* WHAT YOU WILL DO: Each line holding the string "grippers" is to be copied from the data.
AVAILABLE DATA: Begin
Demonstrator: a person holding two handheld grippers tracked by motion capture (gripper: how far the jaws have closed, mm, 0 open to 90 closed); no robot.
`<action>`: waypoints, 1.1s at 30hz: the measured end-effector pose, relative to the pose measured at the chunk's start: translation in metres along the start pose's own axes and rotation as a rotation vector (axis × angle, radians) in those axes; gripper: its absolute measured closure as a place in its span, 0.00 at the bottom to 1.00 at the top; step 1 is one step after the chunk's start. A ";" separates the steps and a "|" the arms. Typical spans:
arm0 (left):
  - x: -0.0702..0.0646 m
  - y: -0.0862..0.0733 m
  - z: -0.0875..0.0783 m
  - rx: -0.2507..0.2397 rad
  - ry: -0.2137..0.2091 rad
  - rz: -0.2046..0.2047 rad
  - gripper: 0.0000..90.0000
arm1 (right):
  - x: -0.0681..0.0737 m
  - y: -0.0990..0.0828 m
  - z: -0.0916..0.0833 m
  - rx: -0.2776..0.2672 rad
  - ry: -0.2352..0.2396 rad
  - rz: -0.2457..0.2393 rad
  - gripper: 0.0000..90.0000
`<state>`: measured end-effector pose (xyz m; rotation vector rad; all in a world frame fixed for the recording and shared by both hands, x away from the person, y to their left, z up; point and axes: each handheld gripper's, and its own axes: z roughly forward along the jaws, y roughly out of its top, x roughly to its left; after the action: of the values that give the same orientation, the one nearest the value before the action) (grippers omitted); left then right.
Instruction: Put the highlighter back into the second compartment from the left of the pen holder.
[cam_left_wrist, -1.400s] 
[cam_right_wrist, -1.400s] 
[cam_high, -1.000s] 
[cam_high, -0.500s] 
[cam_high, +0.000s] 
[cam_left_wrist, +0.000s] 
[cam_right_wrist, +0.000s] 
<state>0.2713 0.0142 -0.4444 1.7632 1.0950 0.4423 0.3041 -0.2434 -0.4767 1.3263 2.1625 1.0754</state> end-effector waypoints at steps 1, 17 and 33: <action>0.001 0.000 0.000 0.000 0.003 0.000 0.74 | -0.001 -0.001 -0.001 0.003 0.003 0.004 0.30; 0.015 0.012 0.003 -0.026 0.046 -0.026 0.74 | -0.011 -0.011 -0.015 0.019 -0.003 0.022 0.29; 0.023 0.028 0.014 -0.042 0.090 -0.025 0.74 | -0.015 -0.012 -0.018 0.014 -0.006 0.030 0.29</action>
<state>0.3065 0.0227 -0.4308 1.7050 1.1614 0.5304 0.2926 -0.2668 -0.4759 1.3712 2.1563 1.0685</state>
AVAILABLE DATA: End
* FINISHED TASK:
Demonstrator: a person holding two handheld grippers tracked by motion capture (gripper: how far the jaws have closed, mm, 0 open to 90 closed); no robot.
`<state>`: measured end-effector pose (xyz m; rotation vector rad; all in a world frame fixed for the recording and shared by both hands, x away from the person, y to their left, z up; point and axes: each handheld gripper's, and its own axes: z roughly forward along the jaws, y roughly out of its top, x roughly to its left; after the action: of the values that give the same orientation, the one nearest the value before the action) (grippers omitted); left then right.

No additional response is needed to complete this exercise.